Pay attention to what made The Sinestro Corps War story work in Green Lantern and GLC. Note how it didn't have a multitude of mini-series tied in. Note how the story built out of characters and character motivations, and not just "let's make Mary Marvel Evil".

DC does have an aging audience of older readers who have seen it all. The references to older events in Countdown were interesting, but you can't base a storyline around nostalgia for work that is significantly better than what you're putting on the page. Don't remind me you're nowhere near as talented as Jack Kirby by trying to use his ideas, or that you're not even as much fun as the old Superman's Pal comics by referencing Jimmy's many transformations.

Signs indicate that DC has learned many lessons from Countdown.

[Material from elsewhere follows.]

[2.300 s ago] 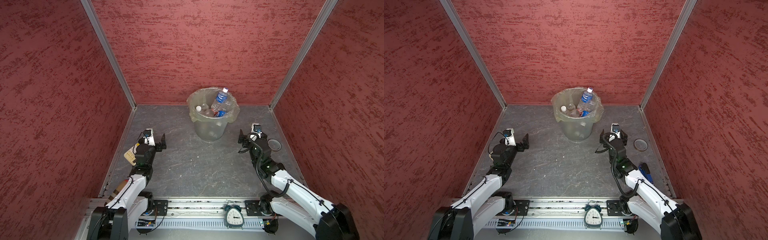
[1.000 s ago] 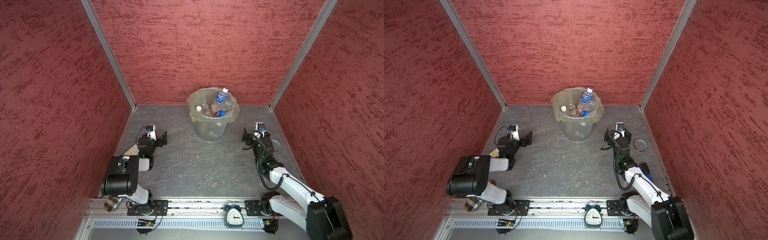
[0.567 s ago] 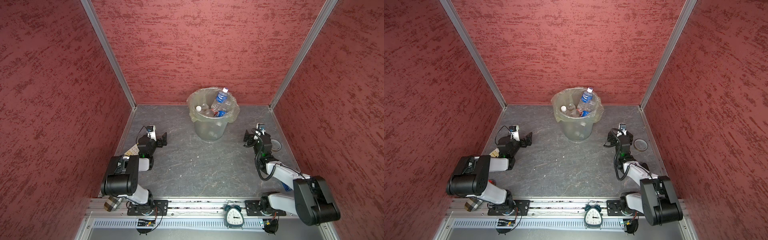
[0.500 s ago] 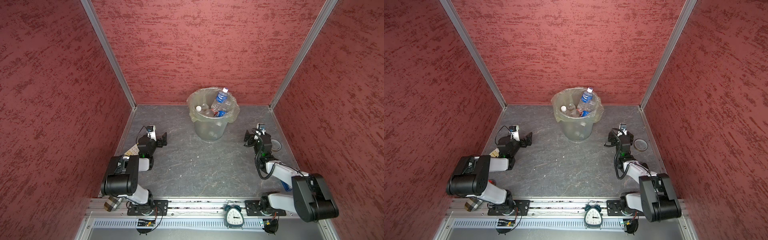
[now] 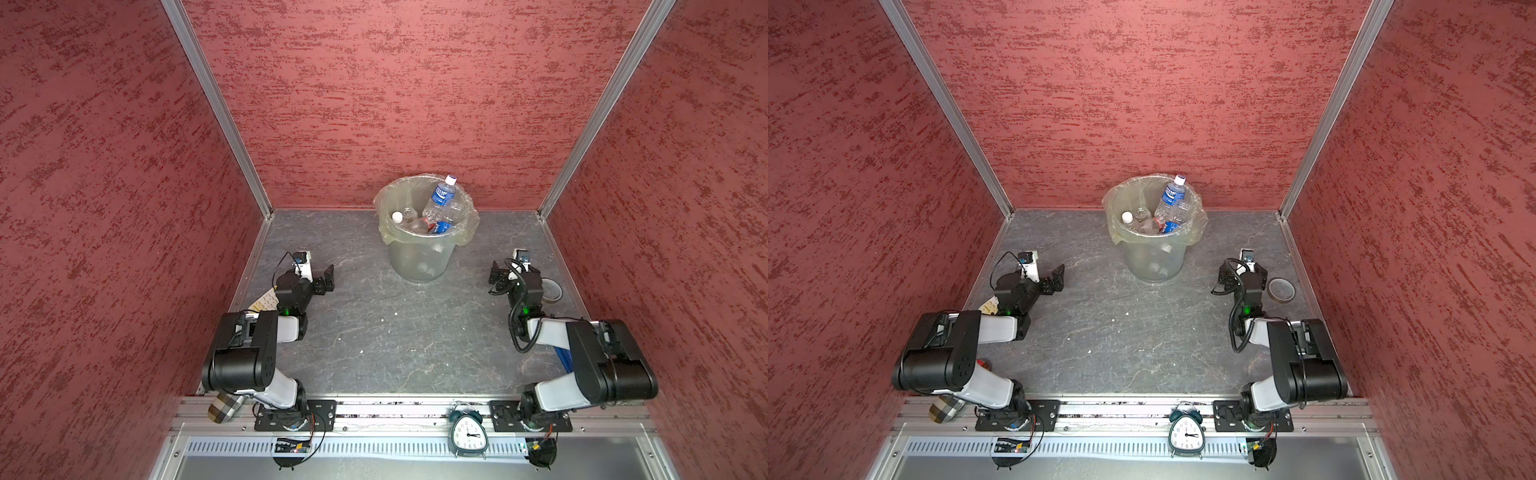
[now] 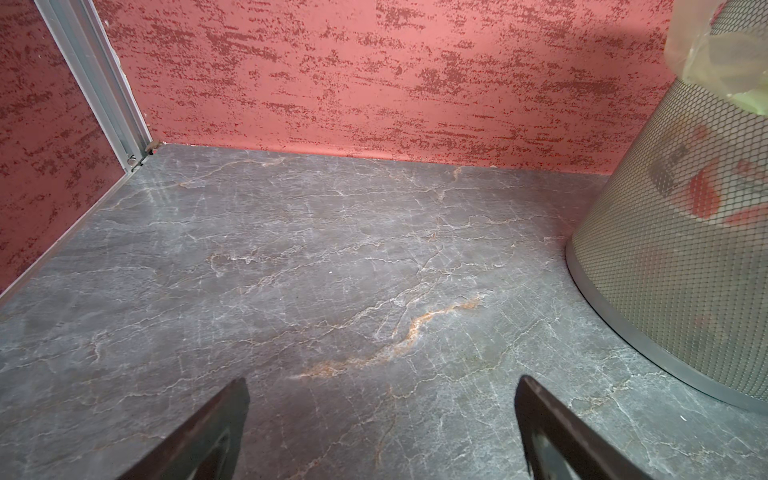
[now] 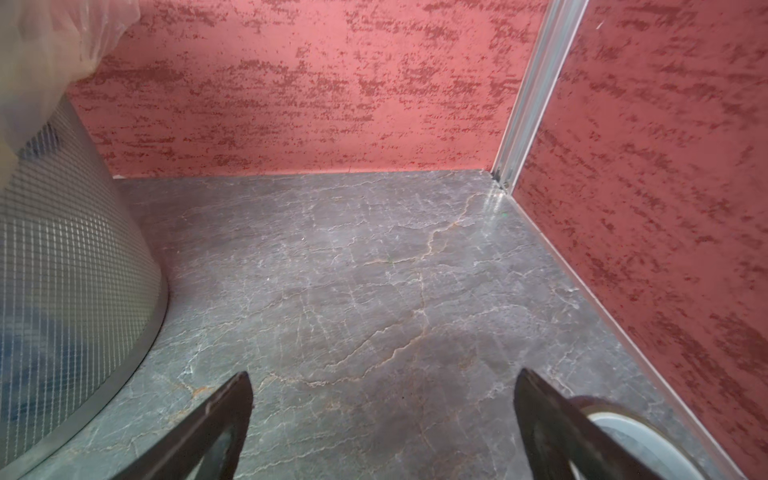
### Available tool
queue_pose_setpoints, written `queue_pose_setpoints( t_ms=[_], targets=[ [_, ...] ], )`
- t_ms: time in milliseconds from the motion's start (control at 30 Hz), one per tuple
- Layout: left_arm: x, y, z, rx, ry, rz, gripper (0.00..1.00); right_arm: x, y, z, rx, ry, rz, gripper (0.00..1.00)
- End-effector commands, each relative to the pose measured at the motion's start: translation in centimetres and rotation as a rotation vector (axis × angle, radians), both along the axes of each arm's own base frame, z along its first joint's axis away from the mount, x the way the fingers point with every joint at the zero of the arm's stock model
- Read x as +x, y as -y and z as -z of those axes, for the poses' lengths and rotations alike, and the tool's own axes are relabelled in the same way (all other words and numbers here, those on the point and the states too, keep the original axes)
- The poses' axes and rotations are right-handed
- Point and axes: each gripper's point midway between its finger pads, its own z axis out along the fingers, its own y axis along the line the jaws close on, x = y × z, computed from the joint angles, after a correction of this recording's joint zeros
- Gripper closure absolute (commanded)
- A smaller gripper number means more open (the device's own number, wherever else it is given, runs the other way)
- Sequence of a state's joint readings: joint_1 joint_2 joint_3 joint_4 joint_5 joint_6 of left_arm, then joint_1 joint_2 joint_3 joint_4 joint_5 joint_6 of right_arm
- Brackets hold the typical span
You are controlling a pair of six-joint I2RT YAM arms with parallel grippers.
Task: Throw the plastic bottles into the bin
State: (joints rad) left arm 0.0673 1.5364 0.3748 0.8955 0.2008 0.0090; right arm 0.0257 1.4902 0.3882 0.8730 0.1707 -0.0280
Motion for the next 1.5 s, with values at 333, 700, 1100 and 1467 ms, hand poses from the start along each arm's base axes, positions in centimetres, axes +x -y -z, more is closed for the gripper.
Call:
queue_pose_setpoints(
  t_ms=[333,700,1100,1467],
  targets=[
    [0.1,-0.1,-0.2,0.016,0.007,-0.002,0.01,-0.6,0.1,-0.7,0.074,0.094,-0.088,0.02],
    [0.0,-0.1,-0.2,0.015,0.006,-0.002,0.01,-1.4,0.2,-0.6,0.069,0.132,-0.082,0.01],
    [0.0,0.0,-0.2,0.016,0.006,0.0,0.01,-1.1,0.1,-0.4,0.074,0.118,-0.093,0.01],
    [-0.3,0.9,-0.3,0.015,0.02,0.063,0.01,-1.2,0.2,-0.4,0.081,0.12,-0.097,0.01]
  ],
)
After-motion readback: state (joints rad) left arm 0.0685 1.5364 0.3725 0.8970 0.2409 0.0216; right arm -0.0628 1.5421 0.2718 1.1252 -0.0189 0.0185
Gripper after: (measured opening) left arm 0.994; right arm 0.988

Heck, the latest DC Nation column read something like an apology for Countdown (not yet online).

So I don't count DC down for the count yet.

If you take a look at the line, the Batbooks are the best they've been since I started reading Alan Grant/ Norm Breyfogle and was wowed by Jim Aparo's Dak Knight. The Superman books are in good hands and seem to be headed in a clear direction, with a new continuity that ties in the best of all the eras of Superman. Green Lantern is amazing. Gail Simone is pulling Wonder Woman out of the gutter, and simultaneously talking to previous authors of Wonder Woman about what made the character work for them. Justice Society is a great read every month. And Justice League ain't half-bad, either. Even the formerly luke-warm Legion series is a page-turner. And I really dug the latest Suicide Squad run.

Count me in for Morrison's work on Final Crisis.

It's too bad the "spine" idea didn't work out, but I understand why it couldn't. I just wish it hadn't set me back so much dough.

2 comments:

Simon Mac Donald said...

Originally I hated 52 because of the apparently fatalistic story arcs for some of my favourite characters like Booster Gold and the Elongated Man. However, due to the urgings of Tom Katers over at Around Comics I came back to the series and really enjoyed it. All of the story arcs in 52 had a beginning a middle and an end.

Countdown was a mess. Nothing of what happened made any sense to me. None of the characters involved in it seem enhanced or grown in any way. The whole Black Mary thing makes the least sense of all. If she's gone back to being evil why don't the gods just take away her powers?

Plus as we all know from the previews to Final Crisis the effects of the climatic battle at the end of Countdown lasts for all of a month.

Sheesh...what a waste of time.

Michael Corley said...

Well, that makes me feel better. I read some of these and thought "wow, this doesn't make any sense" and assumed that was because I hadn't read what came before or after. Now I know it just didn't make sense.